**What you need to do**. Check each line of the listing for the string "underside", then state how many lines have it. Only the number is wanted.

**Information provided**.

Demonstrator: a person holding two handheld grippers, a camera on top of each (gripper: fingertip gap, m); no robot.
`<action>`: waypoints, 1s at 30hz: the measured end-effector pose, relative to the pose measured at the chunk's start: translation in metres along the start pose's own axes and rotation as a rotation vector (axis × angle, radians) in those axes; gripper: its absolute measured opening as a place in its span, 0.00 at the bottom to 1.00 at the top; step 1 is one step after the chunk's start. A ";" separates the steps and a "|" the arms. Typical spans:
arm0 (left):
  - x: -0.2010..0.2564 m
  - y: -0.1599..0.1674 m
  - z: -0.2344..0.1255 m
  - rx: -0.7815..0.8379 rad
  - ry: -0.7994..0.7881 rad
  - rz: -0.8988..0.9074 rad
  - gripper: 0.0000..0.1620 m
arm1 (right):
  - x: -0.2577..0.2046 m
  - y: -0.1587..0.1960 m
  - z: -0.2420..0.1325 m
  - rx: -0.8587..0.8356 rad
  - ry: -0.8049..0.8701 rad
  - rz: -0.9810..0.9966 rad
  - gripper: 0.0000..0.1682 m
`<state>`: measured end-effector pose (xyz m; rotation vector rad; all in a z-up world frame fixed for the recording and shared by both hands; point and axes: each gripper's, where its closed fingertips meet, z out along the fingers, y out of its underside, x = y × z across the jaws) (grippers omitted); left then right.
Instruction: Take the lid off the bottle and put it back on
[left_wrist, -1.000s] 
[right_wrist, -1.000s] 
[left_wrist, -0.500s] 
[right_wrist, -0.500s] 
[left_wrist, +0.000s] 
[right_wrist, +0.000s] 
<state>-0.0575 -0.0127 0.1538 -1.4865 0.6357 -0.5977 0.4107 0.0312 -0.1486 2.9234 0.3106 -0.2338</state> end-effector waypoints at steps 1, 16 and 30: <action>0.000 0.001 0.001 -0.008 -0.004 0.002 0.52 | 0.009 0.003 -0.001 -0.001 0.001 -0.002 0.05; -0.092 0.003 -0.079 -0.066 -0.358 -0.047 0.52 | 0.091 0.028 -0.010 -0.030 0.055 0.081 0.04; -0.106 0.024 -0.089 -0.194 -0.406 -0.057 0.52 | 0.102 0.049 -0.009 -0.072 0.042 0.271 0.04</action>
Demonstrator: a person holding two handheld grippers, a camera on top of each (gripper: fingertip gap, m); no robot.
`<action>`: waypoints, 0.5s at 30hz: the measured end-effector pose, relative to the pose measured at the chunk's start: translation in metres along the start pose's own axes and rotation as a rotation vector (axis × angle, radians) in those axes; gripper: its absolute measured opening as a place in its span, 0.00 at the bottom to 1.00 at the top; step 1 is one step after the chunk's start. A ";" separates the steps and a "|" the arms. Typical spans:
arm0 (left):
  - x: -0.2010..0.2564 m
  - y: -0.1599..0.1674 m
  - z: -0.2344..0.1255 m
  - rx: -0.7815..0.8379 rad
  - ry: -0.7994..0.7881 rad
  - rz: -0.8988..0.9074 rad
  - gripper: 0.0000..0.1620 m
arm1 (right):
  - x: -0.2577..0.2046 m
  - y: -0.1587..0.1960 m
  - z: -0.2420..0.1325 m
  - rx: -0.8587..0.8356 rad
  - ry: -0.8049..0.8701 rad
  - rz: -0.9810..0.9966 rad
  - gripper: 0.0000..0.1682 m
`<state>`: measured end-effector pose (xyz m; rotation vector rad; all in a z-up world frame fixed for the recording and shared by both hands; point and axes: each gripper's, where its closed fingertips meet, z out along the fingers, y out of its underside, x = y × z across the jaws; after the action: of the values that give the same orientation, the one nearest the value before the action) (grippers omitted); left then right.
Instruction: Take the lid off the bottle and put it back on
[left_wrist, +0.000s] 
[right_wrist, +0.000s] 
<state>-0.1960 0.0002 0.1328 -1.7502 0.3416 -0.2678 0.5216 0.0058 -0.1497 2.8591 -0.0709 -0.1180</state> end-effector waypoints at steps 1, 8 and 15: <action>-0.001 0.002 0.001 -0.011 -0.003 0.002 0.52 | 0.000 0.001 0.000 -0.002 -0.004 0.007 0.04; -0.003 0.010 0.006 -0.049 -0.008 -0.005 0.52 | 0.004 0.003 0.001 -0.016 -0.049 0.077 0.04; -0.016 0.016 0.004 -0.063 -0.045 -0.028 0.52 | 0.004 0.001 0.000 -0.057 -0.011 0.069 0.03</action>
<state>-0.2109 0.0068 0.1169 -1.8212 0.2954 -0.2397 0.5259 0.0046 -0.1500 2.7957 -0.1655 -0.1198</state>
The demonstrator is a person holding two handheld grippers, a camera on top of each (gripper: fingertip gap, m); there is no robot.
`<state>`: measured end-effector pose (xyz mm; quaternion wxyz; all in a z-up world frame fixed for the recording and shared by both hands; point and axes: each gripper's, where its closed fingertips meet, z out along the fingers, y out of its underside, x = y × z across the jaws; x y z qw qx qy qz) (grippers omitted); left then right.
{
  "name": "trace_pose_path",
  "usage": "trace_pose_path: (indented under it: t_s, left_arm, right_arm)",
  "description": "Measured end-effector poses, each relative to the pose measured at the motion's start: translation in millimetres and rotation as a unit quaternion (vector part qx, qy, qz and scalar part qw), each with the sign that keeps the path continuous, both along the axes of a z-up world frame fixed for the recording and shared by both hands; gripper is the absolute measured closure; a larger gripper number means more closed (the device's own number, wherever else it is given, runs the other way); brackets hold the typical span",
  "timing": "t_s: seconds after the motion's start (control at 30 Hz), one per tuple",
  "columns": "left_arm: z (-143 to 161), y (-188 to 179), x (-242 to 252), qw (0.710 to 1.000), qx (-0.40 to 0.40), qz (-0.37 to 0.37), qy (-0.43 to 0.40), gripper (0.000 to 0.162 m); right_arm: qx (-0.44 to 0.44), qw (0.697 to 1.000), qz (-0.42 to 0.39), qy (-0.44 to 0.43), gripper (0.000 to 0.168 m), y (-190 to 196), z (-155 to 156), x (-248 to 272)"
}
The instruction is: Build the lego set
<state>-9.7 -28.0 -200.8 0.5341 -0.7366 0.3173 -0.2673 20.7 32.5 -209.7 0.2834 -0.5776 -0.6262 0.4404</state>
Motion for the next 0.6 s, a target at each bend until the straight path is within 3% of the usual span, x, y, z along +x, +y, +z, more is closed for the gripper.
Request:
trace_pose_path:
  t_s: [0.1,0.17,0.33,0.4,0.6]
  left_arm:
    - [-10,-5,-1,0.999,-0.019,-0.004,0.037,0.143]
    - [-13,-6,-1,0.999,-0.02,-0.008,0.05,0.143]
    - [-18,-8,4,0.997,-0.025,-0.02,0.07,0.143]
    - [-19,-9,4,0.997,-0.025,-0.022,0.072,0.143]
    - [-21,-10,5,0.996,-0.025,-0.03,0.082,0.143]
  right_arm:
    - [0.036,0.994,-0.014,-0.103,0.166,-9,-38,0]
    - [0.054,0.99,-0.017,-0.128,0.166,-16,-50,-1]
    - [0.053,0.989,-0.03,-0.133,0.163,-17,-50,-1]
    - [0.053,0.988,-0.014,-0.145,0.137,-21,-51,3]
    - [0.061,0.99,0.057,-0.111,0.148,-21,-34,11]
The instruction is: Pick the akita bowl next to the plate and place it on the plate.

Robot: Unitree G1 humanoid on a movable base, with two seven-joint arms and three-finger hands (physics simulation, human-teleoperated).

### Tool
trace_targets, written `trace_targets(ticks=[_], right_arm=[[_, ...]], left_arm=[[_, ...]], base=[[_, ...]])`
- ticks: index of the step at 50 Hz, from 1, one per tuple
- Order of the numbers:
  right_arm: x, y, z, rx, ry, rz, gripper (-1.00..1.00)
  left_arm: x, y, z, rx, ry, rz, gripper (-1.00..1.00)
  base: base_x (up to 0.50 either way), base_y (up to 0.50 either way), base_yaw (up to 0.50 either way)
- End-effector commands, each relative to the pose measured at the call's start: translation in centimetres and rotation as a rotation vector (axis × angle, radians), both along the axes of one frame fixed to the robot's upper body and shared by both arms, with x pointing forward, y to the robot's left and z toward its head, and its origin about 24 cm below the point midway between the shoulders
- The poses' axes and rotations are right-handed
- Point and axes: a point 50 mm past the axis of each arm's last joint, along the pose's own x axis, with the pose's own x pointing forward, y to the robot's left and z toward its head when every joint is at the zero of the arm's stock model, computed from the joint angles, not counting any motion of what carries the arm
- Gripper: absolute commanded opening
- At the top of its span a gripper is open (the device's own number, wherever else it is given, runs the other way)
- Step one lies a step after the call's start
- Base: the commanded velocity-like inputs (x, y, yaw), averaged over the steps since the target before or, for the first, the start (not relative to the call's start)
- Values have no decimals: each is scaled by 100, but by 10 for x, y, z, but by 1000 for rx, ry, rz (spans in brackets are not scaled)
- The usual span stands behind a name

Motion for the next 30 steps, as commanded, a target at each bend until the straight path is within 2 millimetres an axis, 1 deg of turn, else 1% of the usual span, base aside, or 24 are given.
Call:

**Result of the task**. 3